Exercise directions: Filter the listing below down to the lines with the word "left" and copy those.

Dataset content:
——————
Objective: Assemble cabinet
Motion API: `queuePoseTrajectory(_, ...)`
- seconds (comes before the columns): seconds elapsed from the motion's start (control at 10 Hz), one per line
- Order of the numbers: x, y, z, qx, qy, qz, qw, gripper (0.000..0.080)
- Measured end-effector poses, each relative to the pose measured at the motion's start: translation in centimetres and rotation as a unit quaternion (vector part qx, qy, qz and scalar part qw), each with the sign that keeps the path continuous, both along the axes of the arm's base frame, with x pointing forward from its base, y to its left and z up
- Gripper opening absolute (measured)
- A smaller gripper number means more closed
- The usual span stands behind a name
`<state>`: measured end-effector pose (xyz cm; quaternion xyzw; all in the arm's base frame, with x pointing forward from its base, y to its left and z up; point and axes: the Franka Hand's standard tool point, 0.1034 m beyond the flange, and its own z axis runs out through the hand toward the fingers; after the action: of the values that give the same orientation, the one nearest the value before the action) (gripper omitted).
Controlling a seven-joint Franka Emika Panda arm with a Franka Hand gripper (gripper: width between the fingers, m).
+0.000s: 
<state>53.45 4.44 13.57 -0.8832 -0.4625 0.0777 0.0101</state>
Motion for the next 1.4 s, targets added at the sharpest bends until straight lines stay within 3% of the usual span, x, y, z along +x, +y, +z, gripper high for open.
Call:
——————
Answer section:
- Measured end-effector poses, each relative to the pose measured at the motion's start: translation in centimetres and rotation as a unit quaternion (vector part qx, qy, qz and scalar part qw), each with the sign that keeps the path continuous, both along the axes of the arm's base frame, with x pointing forward from its base, y to its left and z up
`<state>`: measured end-effector pose (xyz cm; quaternion xyzw; all in the arm's base frame, with x pointing forward from its base, y to its left and z up; point and axes: the Franka Hand's standard tool point, 0.1034 m beyond the flange, and its own z axis runs out through the hand toward the fingers; after the action: of the values that give the same orientation, the one nearest the value before the action) (gripper omitted).

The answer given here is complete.